Task to complete - For this exercise, the lines from the one with "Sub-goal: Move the" through the end of the material below must be output exactly, without pictures.
Segment Start: Dataset content
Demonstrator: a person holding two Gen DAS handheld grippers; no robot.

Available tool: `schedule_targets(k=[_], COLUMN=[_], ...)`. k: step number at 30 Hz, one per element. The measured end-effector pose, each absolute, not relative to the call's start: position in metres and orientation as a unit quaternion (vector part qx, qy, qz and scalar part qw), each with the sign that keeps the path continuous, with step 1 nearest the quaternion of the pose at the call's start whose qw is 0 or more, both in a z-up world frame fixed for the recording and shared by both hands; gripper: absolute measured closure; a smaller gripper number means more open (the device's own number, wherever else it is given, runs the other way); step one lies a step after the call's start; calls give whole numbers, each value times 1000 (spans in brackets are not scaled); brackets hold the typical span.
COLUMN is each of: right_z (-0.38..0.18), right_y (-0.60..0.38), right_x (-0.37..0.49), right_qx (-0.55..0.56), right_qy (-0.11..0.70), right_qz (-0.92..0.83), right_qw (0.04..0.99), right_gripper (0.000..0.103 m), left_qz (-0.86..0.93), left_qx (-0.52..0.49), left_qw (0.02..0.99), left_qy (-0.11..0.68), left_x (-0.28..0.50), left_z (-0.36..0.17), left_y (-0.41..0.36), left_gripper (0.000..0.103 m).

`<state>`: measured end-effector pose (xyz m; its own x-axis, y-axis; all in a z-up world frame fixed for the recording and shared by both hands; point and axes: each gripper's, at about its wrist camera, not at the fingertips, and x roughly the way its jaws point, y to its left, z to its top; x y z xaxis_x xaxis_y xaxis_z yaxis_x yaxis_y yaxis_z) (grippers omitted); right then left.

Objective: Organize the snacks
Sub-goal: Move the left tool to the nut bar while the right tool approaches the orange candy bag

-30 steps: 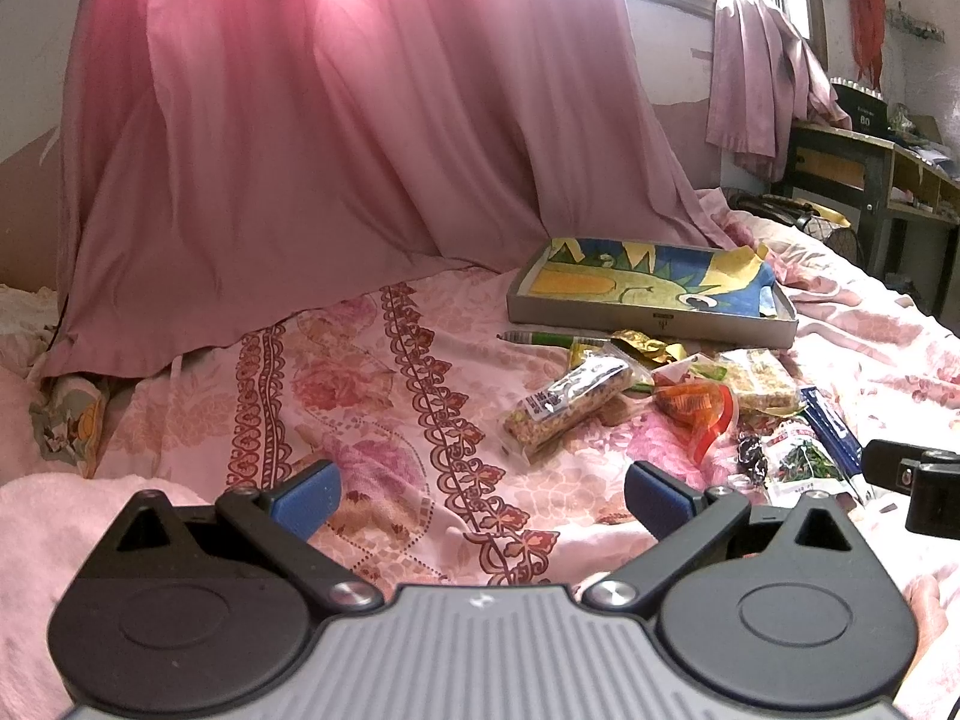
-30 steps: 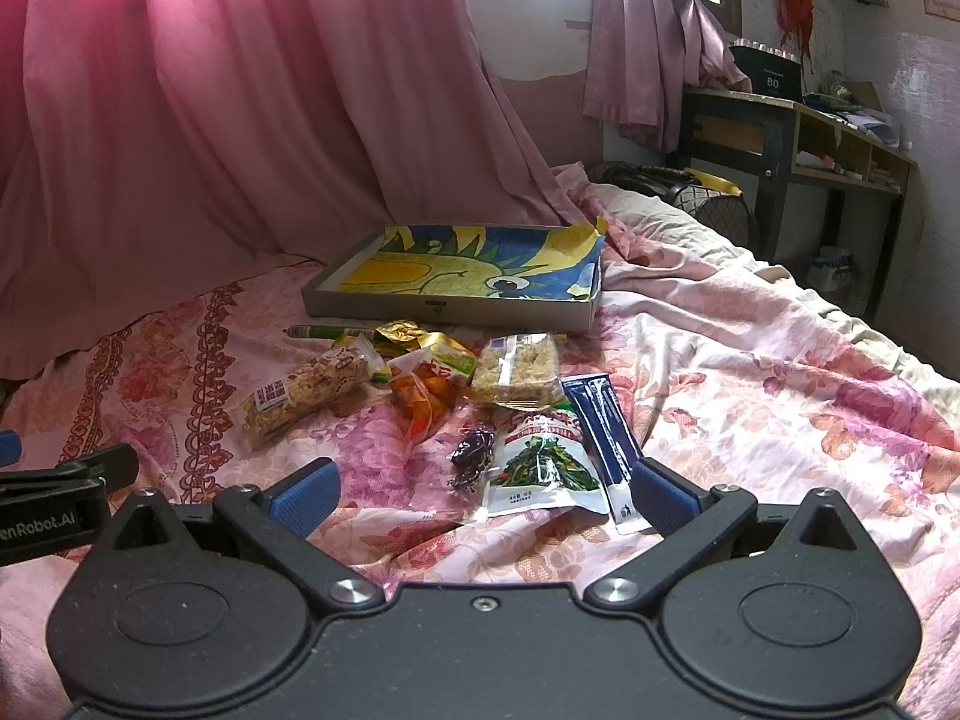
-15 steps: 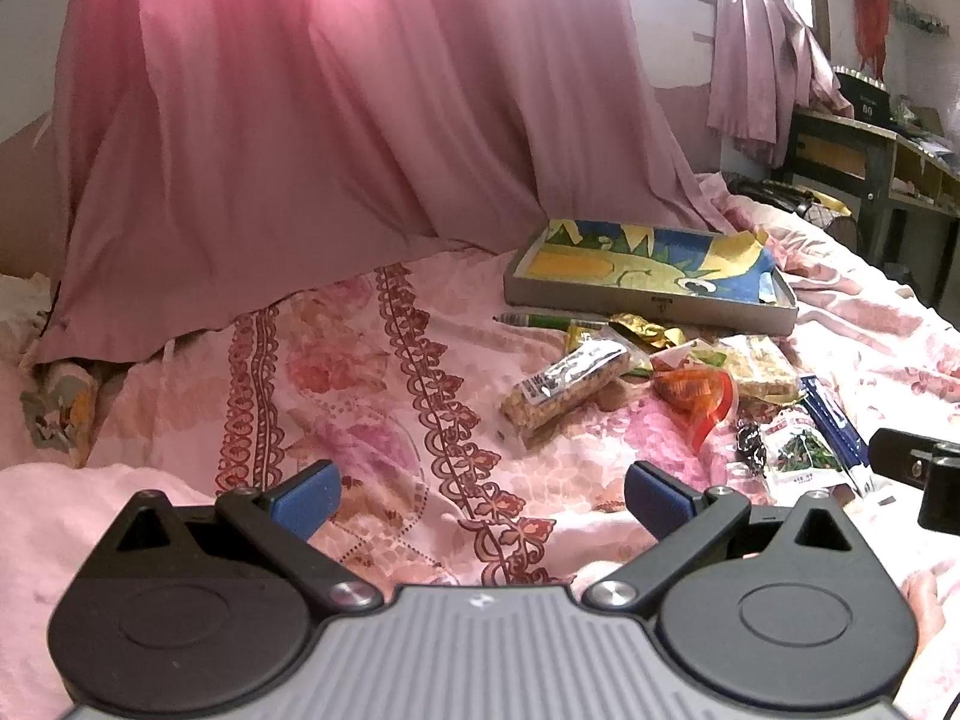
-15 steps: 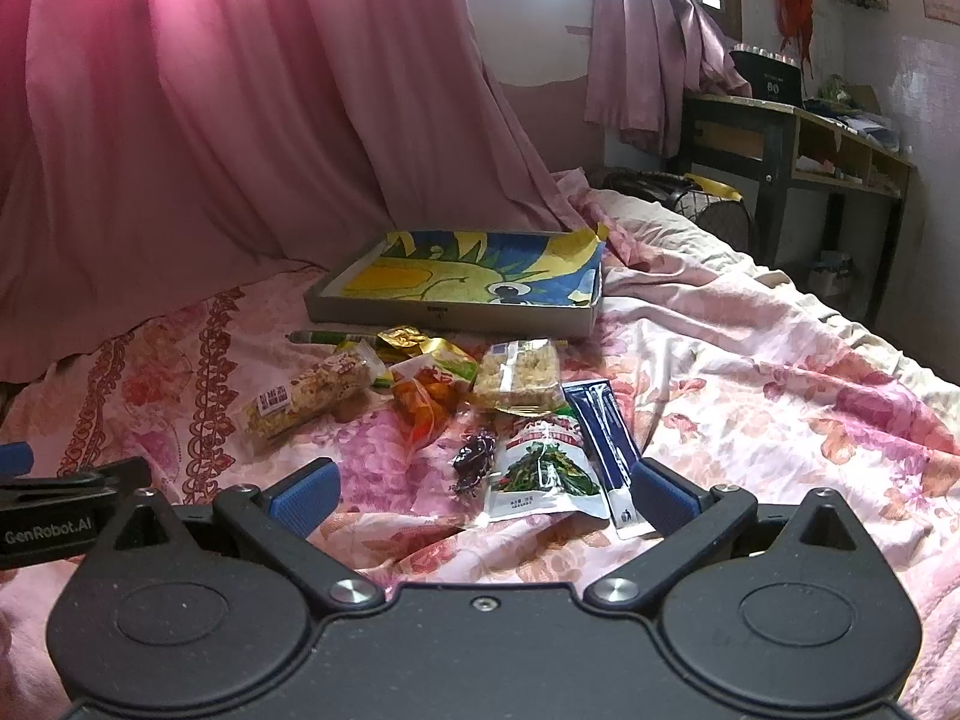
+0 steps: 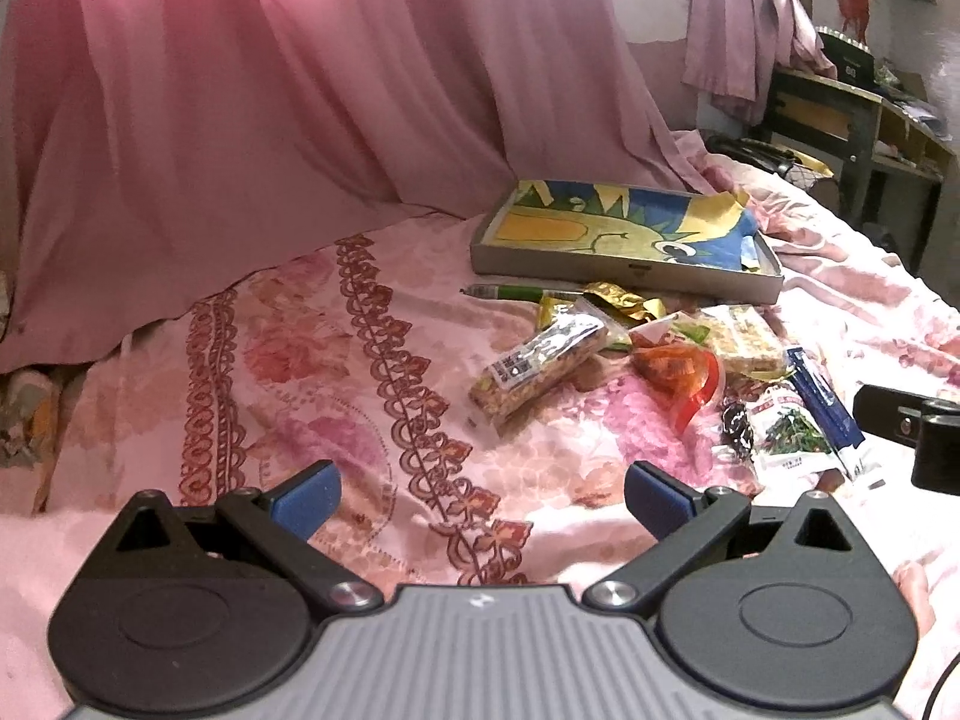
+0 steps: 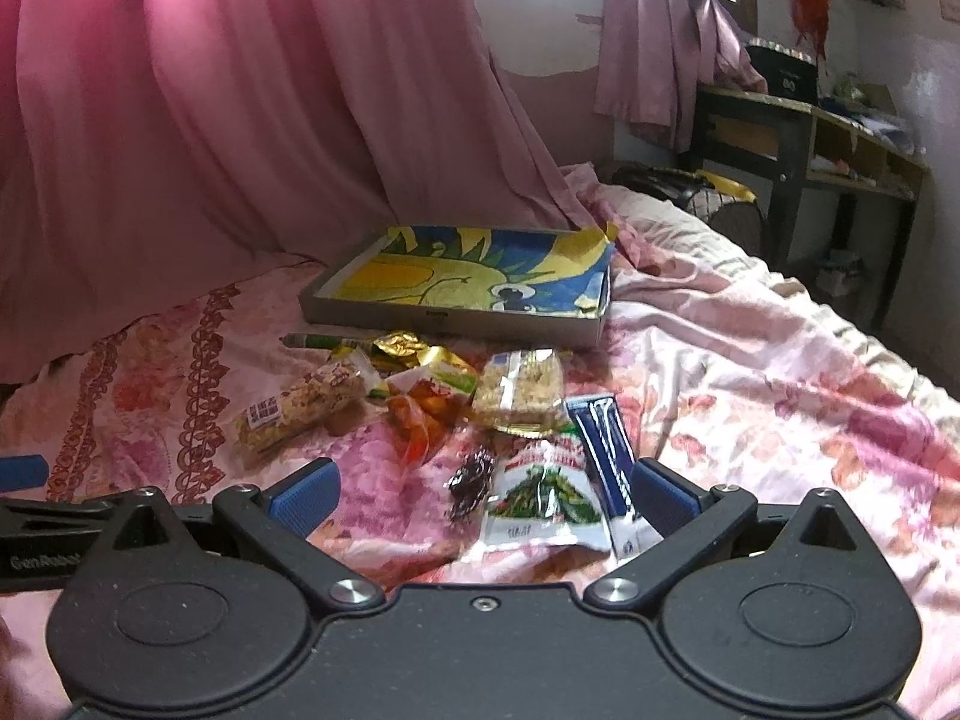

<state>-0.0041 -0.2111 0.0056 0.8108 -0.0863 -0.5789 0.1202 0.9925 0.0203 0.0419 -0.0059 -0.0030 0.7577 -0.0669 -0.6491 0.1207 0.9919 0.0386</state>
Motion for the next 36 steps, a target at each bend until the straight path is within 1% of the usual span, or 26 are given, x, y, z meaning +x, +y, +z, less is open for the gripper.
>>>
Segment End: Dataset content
Solution for this problem -
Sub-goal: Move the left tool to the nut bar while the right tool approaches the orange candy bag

-30 steps: 
-30 steps: 
-15 steps: 
-15 steps: 
+0 steps: 
+0 steps: 

<state>-0.0041 -0.2111 0.0056 0.8108 -0.0863 -0.5789 0.1202 0.9925 0.0203 0.0419 -0.0059 -0.0030 0.7577 -0.0669 -0.6491 0.1207 0.9919 0.0386</state>
Motion for the next 36 steps, a target at each bend until the straight path is within 1% of the usual span, or 26 are given, x, y, z meaning +x, +y, +z, less is open for the gripper.
>>>

This completes the output for the exercise.